[Goal of the exercise]: Where does "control" appear in the data? Return each line that holds it.

[Records for the exercise]:

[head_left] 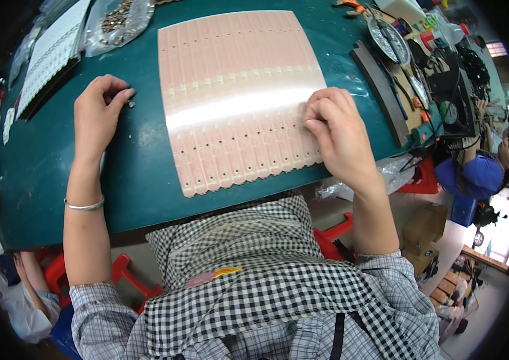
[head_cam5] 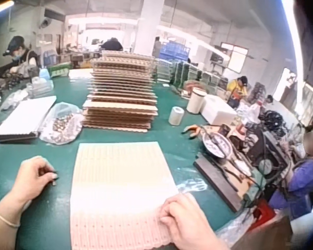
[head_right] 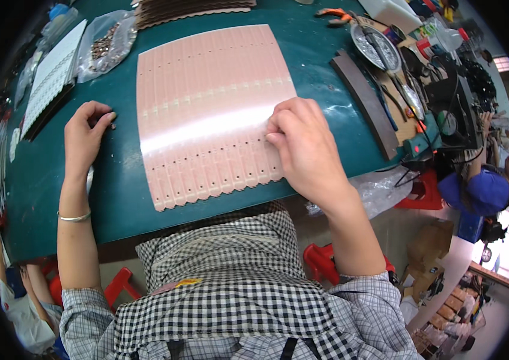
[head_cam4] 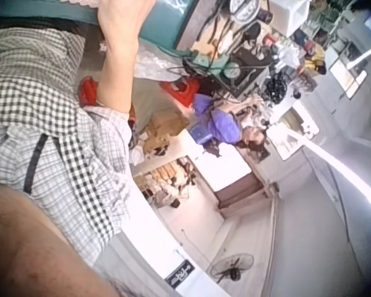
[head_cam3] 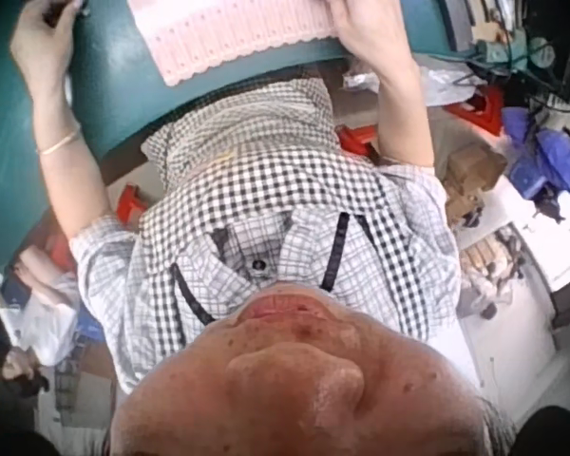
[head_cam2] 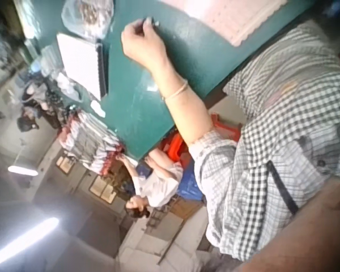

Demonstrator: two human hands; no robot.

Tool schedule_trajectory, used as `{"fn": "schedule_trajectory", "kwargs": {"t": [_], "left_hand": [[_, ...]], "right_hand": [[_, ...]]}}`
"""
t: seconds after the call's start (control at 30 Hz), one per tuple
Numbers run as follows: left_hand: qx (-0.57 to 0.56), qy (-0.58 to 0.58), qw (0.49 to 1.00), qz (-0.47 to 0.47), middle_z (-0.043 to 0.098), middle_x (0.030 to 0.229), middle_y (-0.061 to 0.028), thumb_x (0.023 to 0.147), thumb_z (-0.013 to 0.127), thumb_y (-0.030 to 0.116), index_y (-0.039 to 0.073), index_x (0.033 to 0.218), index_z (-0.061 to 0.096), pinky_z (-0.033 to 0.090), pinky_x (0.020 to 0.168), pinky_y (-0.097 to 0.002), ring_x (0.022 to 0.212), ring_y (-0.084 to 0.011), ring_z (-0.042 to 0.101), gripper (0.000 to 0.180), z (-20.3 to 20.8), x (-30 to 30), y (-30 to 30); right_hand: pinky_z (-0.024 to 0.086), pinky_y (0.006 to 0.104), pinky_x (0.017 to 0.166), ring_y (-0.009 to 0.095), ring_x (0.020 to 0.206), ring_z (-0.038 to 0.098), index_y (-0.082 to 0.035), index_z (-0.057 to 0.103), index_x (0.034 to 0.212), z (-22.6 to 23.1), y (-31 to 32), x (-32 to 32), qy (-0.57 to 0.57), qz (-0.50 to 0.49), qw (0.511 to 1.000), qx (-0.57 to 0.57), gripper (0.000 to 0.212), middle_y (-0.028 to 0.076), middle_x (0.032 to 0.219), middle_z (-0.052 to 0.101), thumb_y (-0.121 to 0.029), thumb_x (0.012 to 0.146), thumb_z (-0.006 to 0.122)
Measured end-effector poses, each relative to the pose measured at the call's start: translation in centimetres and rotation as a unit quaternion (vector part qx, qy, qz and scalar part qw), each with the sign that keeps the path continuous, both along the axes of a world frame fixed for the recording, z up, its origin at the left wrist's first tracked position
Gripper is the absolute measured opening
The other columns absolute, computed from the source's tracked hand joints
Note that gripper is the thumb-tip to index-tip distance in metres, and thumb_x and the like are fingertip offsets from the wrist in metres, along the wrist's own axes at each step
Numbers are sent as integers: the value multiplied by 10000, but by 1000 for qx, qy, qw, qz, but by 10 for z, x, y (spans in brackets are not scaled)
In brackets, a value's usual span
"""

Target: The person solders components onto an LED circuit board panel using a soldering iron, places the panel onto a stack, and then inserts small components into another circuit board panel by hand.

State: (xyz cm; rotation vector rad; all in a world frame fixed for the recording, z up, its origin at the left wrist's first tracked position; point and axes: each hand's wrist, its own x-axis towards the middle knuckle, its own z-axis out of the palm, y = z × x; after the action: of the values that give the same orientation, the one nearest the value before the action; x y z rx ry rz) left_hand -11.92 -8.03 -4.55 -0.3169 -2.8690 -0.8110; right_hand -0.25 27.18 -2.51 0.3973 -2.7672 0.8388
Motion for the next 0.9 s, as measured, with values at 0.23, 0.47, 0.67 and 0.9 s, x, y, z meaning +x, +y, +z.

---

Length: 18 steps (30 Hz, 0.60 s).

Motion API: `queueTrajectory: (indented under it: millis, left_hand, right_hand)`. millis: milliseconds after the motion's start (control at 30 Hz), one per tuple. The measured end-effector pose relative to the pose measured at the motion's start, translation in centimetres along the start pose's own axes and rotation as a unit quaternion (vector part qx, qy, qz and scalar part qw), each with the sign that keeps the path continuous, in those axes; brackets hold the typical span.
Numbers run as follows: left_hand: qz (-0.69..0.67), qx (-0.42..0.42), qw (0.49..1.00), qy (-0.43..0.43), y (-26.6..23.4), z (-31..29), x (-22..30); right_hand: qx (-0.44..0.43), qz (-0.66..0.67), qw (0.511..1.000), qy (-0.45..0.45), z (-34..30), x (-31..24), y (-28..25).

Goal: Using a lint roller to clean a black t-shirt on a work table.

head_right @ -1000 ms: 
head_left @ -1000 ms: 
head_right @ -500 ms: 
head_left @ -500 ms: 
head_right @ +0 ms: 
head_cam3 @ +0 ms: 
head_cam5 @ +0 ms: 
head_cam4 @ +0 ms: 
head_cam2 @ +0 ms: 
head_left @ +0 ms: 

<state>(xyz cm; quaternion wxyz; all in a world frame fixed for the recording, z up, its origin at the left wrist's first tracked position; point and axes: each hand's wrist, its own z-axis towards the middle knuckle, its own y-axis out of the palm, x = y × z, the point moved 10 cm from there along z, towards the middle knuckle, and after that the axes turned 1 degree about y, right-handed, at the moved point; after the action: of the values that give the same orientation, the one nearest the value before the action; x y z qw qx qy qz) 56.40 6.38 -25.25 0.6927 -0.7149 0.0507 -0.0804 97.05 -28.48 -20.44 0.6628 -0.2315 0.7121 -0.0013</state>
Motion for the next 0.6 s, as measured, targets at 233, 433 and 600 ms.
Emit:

[Answer area]:
t: seconds after the call's start (control at 30 Hz), one per tuple
Motion API: `queueTrajectory: (indented under it: millis, left_hand, right_hand)`. millis: milliseconds after the motion's start (control at 30 Hz), one per tuple. The measured end-effector pose relative to the pose measured at the motion's start, translation in centimetres along the start pose's own axes and rotation as a unit quaternion (vector part qx, qy, qz and scalar part qw), each with the sign that keeps the path continuous, in those axes; brackets hold the typical span.

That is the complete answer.